[PROBLEM TO SOLVE] Find the string "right" in the listing below and return each line it appears in.

───── SUPPLIED DATA ─────

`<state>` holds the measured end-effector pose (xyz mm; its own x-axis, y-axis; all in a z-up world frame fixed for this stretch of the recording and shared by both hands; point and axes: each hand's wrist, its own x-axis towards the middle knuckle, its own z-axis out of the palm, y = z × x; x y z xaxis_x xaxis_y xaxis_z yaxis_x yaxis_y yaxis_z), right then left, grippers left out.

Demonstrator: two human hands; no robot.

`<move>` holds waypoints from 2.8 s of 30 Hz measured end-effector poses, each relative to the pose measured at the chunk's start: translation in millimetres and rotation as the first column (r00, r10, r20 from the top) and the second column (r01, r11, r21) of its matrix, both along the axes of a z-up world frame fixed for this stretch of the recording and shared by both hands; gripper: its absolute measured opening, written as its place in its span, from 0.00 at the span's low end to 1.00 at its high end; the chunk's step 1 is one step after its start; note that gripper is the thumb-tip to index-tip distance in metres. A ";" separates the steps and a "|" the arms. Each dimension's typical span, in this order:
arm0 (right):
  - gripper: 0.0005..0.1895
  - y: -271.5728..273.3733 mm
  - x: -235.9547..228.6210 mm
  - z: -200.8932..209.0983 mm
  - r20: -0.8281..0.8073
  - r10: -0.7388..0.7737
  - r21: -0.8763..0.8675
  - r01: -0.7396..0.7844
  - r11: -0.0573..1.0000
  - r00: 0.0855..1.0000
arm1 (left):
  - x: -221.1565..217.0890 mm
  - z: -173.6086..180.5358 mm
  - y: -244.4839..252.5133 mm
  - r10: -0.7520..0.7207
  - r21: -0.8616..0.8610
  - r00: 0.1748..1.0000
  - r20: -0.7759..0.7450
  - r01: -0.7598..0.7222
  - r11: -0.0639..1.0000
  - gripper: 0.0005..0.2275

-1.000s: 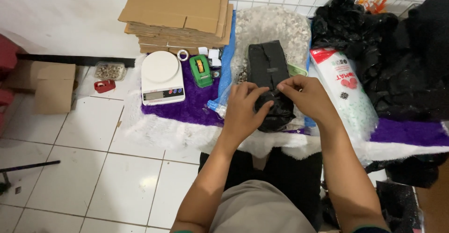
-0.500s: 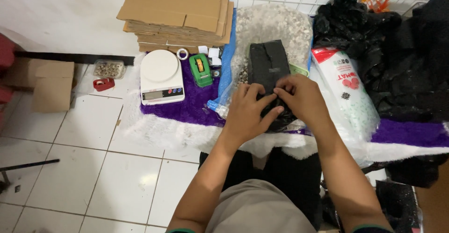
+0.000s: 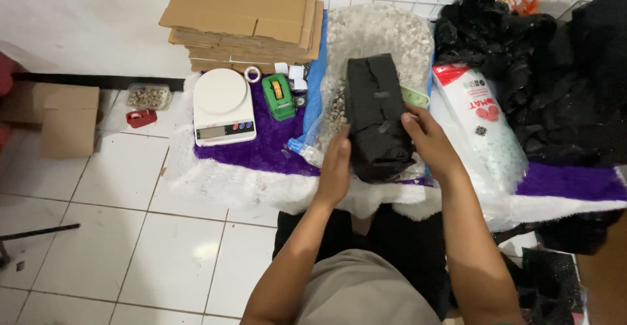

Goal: The person seals a black plastic bag with tape, then scoops small stones from a bulk bag into a small clear plastic bag using a green scoop. They weigh the small bag on a digital scale, adjust the contents, and place the small bag into a black plastic bag. Finally, they place the black bag into a cardboard box.

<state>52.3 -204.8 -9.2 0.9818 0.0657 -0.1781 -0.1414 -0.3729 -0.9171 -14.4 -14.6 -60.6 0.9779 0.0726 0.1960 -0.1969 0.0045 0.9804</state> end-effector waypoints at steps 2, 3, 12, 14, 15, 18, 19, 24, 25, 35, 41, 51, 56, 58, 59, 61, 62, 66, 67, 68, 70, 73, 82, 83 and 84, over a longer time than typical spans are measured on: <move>0.33 -7.1 4.3 -15.6 -0.001 -0.050 0.122 0.050 0.991 0.999 | 4.0 -2.6 -1.5 -0.036 0.041 0.998 0.046 0.034 0.999 0.31; 0.33 -10.7 6.3 -23.2 -0.006 -0.100 0.243 0.099 0.965 0.995 | 6.0 -3.6 -2.2 -0.075 0.084 0.993 0.092 0.067 0.994 0.31; 0.47 -39.5 0.6 -15.7 -0.284 -0.274 0.455 0.381 0.805 0.919 | 32.1 -7.8 -25.0 -0.074 -0.145 0.960 0.269 0.116 0.983 0.26; 0.46 -45.7 -0.6 -20.4 -0.260 -0.243 0.451 0.340 0.825 0.935 | 36.4 -20.4 -29.5 -0.031 -0.186 0.991 0.126 0.055 0.981 0.25; 0.46 -49.3 -1.2 -22.7 -0.237 -0.207 0.445 0.296 0.846 0.949 | 38.9 -26.7 -32.2 0.011 -0.216 1.000 -0.023 -0.016 0.976 0.24; 0.43 -46.7 -7.5 -8.6 -0.177 -0.165 0.388 0.223 0.894 0.970 | 41.3 -15.1 -36.3 -0.033 -0.214 0.955 -0.295 -0.032 0.976 0.37; 0.43 -50.1 -5.7 -14.3 -0.178 -0.166 0.389 0.224 0.893 0.970 | 40.9 -11.0 -35.3 -0.034 -0.212 0.955 -0.295 -0.031 0.977 0.37; 0.42 -53.8 0.7 -19.6 -0.031 -0.092 0.318 0.097 0.943 0.995 | 41.6 31.6 -28.4 -0.106 -0.267 0.893 -0.437 -0.016 0.963 0.44; 0.42 -54.0 -0.3 -20.8 -0.030 -0.093 0.319 0.098 0.943 0.995 | 43.2 23.9 -29.2 -0.107 -0.266 0.894 -0.435 -0.014 0.964 0.44; 0.43 -49.1 -7.2 -22.8 -0.028 -0.034 0.270 0.040 0.962 0.999 | 27.8 -17.9 -21.4 -0.351 -0.573 0.928 -0.124 0.222 0.789 0.33; 0.46 -42.7 -13.2 -13.9 -0.017 -0.032 0.190 0.035 0.981 0.999 | 17.2 63.6 -14.3 -0.329 -0.667 0.851 -0.409 -0.033 0.745 0.33; 0.52 -20.8 -20.9 11.6 0.034 0.065 -0.026 -0.064 0.998 0.997 | 9.6 113.3 -14.3 -0.106 -0.048 0.850 -0.516 0.095 0.994 0.57; 0.52 -8.9 -38.6 20.6 0.047 0.129 -0.094 -0.125 0.988 0.991 | 11.2 106.6 -9.9 -0.139 -0.101 0.824 -0.549 0.100 0.990 0.59; 0.50 -6.8 -44.9 22.8 0.069 0.145 -0.076 -0.140 0.987 0.987 | 11.8 108.4 -7.2 -0.145 -0.105 0.809 -0.569 0.103 0.989 0.59; 0.50 -5.5 -47.2 24.2 0.086 0.158 -0.050 -0.154 0.987 0.984 | 11.1 111.7 -6.0 -0.163 -0.110 0.807 -0.568 0.122 0.986 0.60; 0.50 -10.8 -47.6 9.5 0.100 0.172 -0.023 -0.171 0.985 0.980 | 8.8 108.8 -2.2 -0.178 -0.114 0.803 -0.569 0.138 0.984 0.62; 0.44 -18.0 -45.0 -5.7 0.180 0.166 0.118 -0.189 0.975 0.969 | 8.2 103.1 -0.4 -0.175 -0.180 0.821 -0.543 0.090 0.980 0.58; 0.33 -39.8 -38.2 -42.9 0.055 -0.096 0.576 0.047 0.816 0.994 | 6.5 88.5 2.1 -0.239 -0.475 0.827 -0.509 -0.038 0.879 0.51; 0.33 -45.2 -36.8 -59.0 0.056 -0.095 0.574 0.046 0.817 0.994 | 12.7 66.4 0.5 -0.240 -0.477 0.827 -0.509 -0.038 0.878 0.51; 0.32 -51.3 -36.4 -75.0 -0.001 -0.132 0.573 0.108 0.812 0.991 | 18.9 44.3 -1.6 -0.301 -0.655 0.820 -0.487 -0.114 0.747 0.41; 0.31 -58.8 -42.2 -102.7 -0.054 -0.171 0.567 0.171 0.806 0.984 | 31.5 3.5 -4.0 -0.360 -0.798 0.818 -0.449 -0.186 0.573 0.34; 0.34 -51.7 -61.8 -110.5 -0.359 -0.148 0.659 0.362 0.659 0.922 | 40.4 -25.2 -10.8 -0.302 -0.857 0.858 -0.417 -0.260 0.444 0.31; 0.35 -12.5 -71.9 -88.7 -0.389 -0.141 0.832 0.413 0.371 0.910 | 39.0 -30.1 -9.1 -0.344 -0.848 0.864 -0.368 -0.160 0.506 0.30; 0.33 -14.9 -70.3 -96.0 -0.298 -0.178 0.837 0.346 0.425 0.938 | 37.0 -11.9 -4.2 -0.280 -0.807 0.885 -0.372 -0.159 0.569 0.26; 0.31 -18.7 -68.7 -103.0 -0.201 -0.211 0.832 0.280 0.479 0.957 | 35.7 6.3 -0.8 -0.218 -0.762 0.904 -0.368 -0.159 0.627 0.21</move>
<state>-16.4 -223.5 -112.2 0.9719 -0.0235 -0.2344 -0.1671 0.6324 -0.7564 21.3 -15.4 -54.3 0.9503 -0.0213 -0.3105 0.2105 0.7787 0.5910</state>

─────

[SOLUTION BELOW]
`<state>` holds the measured end-effector pose (xyz mm; its own x-axis, y-axis; all in a z-up world frame fixed for this stretch of the recording and shared by both hands; point and axes: each hand's wrist, its own x-axis towards the middle knuckle, its own z-axis out of the palm, y = z × x; x y z xaxis_x xaxis_y xaxis_z yaxis_x yaxis_y yaxis_z), right then left, grippers left out.
arm0 (right):

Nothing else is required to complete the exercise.